*TASK DESCRIPTION:* Once you find the line with "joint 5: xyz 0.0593" in the data that follows, repeat it and every line after it exactly, through the line with "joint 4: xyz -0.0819".

*Records from a data collection:*
----
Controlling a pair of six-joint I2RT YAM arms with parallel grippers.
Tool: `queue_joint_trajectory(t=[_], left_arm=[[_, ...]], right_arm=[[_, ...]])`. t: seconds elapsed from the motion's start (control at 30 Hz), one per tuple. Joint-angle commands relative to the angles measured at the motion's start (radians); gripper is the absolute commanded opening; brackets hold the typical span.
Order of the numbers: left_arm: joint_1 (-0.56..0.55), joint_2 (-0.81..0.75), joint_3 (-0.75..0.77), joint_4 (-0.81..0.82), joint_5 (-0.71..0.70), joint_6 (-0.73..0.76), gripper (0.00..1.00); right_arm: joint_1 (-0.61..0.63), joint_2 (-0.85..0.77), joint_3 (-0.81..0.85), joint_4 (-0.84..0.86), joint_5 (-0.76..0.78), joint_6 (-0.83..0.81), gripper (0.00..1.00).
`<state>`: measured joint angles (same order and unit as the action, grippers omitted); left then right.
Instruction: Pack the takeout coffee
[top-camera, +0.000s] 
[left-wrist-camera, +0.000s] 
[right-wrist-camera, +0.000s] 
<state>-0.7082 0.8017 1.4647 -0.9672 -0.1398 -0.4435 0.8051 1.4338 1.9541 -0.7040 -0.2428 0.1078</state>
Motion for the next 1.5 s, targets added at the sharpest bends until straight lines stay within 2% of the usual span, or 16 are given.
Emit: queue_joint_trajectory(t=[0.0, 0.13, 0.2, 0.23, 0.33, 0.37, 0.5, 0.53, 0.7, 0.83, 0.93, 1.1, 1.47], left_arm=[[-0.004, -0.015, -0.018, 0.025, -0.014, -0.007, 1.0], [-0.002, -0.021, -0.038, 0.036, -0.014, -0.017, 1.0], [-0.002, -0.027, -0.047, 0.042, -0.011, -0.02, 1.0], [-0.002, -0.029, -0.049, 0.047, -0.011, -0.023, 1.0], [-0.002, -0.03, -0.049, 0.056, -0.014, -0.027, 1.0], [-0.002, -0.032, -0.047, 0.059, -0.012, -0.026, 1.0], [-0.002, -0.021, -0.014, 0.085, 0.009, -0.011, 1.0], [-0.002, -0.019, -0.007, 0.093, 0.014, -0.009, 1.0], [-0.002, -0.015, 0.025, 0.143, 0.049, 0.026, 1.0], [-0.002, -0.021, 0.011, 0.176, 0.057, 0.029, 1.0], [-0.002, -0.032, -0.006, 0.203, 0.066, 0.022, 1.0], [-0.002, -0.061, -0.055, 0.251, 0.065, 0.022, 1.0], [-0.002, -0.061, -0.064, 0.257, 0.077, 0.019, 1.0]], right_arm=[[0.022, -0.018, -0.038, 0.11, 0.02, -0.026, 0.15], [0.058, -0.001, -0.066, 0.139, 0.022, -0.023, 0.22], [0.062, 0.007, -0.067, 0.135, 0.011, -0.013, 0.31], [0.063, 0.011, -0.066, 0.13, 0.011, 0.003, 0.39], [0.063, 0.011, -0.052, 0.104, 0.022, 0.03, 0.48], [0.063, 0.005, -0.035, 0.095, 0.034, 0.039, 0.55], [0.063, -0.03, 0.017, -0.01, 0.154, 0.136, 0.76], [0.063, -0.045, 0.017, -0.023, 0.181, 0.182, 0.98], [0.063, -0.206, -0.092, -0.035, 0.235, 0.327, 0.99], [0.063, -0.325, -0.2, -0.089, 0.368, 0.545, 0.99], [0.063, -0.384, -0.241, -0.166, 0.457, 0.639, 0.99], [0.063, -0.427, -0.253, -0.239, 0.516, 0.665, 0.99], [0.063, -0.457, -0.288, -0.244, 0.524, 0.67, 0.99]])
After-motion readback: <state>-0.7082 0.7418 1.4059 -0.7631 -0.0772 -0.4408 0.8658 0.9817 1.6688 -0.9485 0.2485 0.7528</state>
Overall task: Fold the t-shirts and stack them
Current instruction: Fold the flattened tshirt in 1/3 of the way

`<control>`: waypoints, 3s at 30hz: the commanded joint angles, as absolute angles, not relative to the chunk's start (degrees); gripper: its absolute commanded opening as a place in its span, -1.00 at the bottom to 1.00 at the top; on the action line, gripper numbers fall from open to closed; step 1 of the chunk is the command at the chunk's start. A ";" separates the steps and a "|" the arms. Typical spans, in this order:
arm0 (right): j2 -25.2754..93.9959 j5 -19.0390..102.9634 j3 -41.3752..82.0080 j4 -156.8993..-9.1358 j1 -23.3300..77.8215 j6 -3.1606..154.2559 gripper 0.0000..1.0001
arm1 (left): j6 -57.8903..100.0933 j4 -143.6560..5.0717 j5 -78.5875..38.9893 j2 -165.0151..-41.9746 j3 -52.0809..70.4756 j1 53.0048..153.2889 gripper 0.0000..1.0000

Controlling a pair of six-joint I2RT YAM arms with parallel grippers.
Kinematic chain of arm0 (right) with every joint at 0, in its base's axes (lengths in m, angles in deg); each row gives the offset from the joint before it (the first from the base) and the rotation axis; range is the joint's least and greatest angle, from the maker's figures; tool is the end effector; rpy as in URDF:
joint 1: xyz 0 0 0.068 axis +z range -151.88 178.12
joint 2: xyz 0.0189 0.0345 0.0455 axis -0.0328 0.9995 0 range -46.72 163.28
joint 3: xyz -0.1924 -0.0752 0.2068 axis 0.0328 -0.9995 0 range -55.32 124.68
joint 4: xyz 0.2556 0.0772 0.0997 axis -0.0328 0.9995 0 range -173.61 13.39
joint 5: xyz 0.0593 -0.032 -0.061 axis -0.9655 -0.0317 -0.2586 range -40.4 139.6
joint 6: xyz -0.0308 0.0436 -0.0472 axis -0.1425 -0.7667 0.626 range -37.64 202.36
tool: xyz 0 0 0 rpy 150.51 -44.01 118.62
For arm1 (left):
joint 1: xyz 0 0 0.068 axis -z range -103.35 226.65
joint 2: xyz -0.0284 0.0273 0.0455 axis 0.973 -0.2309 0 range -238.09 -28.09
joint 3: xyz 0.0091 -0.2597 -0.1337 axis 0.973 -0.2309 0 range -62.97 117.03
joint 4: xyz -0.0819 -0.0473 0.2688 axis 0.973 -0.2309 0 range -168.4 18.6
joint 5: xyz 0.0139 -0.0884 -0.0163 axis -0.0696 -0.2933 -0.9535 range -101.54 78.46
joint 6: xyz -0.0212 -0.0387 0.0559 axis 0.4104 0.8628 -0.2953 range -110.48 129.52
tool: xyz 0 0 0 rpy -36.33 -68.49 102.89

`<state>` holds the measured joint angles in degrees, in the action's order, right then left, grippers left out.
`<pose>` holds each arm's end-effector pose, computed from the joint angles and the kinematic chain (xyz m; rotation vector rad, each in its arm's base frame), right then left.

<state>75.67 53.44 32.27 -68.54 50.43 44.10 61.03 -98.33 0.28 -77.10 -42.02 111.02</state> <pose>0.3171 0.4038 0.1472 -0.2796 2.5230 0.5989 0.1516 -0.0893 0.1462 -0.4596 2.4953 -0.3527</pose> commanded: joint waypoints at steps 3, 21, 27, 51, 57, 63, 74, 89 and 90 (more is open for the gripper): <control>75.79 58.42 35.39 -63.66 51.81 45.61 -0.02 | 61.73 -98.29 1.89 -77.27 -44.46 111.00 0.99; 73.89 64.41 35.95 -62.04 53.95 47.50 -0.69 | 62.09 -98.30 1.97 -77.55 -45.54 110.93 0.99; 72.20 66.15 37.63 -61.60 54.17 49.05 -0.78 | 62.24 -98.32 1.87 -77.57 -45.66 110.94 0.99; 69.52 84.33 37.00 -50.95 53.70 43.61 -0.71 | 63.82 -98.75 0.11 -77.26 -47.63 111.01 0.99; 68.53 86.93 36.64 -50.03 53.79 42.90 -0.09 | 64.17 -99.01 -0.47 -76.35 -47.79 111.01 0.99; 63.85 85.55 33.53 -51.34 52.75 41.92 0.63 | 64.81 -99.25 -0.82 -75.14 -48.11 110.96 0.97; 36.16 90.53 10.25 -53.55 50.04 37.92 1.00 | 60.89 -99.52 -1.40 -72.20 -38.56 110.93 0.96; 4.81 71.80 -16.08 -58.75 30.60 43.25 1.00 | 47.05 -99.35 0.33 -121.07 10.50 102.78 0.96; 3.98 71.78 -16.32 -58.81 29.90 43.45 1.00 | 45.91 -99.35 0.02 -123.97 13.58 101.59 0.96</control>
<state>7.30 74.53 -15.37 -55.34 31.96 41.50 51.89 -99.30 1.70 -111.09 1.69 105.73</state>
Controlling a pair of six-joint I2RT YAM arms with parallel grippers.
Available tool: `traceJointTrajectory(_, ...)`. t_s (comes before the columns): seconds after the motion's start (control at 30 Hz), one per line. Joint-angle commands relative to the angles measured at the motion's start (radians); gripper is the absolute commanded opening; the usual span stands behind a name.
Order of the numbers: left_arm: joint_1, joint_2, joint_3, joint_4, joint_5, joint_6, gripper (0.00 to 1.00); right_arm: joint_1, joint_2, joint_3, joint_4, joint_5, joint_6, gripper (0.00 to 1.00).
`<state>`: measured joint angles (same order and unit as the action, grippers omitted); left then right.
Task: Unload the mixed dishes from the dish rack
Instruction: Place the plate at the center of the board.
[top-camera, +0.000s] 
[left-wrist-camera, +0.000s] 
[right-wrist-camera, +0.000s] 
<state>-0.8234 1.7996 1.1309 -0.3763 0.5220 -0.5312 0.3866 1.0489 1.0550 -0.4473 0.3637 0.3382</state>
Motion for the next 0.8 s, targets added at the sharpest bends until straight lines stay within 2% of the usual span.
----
*ANSWER BELOW:*
joint 5: xyz 0.0593 -0.032 -0.061 axis -0.9655 -0.0317 -0.2586 range -40.4 139.6
joint 6: xyz -0.0308 0.0436 -0.0472 axis -0.1425 -0.7667 0.626 range -37.64 202.36
tool: xyz 0 0 0 rpy 150.51 -44.01 118.62
For arm1 (left):
joint 1: xyz 0 0 0.068 axis -z range -103.35 226.65
joint 2: xyz -0.0284 0.0273 0.0455 axis 0.973 -0.2309 0 range -238.09 -28.09
joint 3: xyz 0.0091 -0.2597 -0.1337 axis 0.973 -0.2309 0 range -62.97 117.03
joint 4: xyz -0.0819 -0.0473 0.2688 axis 0.973 -0.2309 0 range -168.4 18.6

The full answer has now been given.